**Assignment:**
Only one stretch of the data below is wanted: the lines starting at the one with "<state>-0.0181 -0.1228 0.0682" and ending at the one with "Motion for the", both included, given again exactly.

**Information shown:**

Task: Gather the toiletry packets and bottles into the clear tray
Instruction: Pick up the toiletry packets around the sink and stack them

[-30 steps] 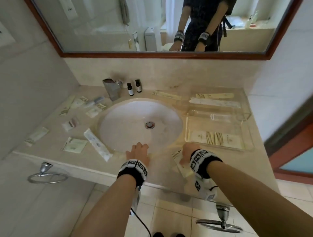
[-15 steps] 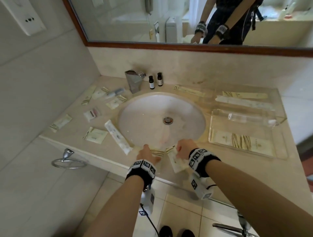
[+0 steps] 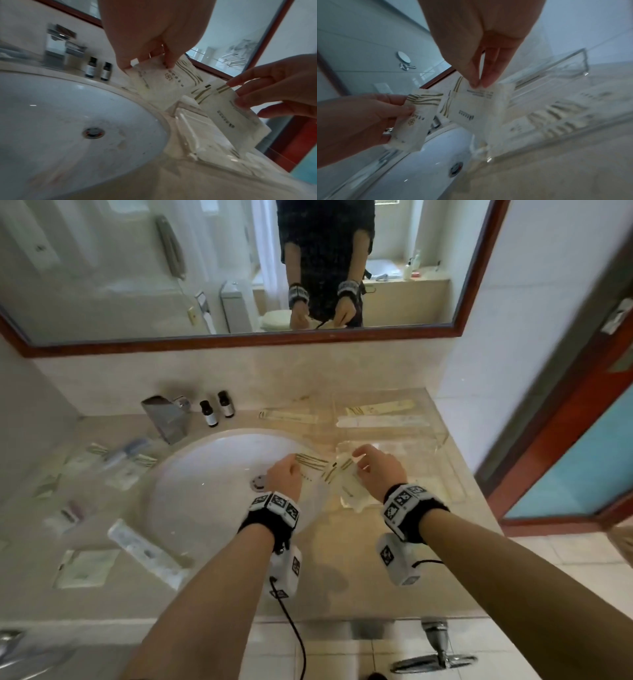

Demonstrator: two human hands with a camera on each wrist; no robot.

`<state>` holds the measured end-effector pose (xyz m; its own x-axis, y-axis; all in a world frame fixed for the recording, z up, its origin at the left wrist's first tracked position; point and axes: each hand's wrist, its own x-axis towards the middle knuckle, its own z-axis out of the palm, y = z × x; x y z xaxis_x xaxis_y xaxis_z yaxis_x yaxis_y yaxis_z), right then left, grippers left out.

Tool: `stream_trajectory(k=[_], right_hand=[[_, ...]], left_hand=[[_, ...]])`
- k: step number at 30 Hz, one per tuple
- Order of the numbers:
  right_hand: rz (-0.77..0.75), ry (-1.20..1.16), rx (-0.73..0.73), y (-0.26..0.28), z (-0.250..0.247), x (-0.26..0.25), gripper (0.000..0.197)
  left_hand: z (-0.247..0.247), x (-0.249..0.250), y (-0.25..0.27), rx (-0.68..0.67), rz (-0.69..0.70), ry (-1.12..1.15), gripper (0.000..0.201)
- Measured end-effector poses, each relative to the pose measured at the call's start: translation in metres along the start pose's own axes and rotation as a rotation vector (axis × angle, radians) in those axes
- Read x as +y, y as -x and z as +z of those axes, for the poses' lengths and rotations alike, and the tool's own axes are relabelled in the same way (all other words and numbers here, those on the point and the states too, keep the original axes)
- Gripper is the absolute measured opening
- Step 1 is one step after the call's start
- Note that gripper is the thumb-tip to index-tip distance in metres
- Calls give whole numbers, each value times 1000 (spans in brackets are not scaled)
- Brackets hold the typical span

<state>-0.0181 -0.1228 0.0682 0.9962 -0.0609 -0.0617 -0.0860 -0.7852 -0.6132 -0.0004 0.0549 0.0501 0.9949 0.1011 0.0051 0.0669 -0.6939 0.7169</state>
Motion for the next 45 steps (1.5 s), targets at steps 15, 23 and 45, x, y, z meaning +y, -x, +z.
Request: stream_trajectory(k=[15, 23, 45], right_hand=[[52, 260, -248, -64, -57, 125, 31], [39, 361, -350, -73, -40, 135, 36], [-293, 462, -397, -89, 34, -30, 27]], left_hand=[[121, 71, -39, -519, 240, -504, 50], [138, 68, -29, -510, 213, -699, 40], [2, -17, -9, -300, -19, -448, 54]])
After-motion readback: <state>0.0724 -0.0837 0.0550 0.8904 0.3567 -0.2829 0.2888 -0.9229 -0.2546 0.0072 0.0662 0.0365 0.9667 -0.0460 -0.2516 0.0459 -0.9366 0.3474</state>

**Exercise answer:**
<state>-0.0181 -0.1228 0.0682 0.9962 -0.0609 -0.0617 -0.0860 -0.7852 -0.6132 -0.0004 0.0549 0.0501 0.9949 0.1011 0.0051 0.0669 -0.6939 0.7169</state>
Motion for the next 45 steps (1.5 s), targets at steps 15, 23 and 45, x, y, z meaning +y, -x, +z.

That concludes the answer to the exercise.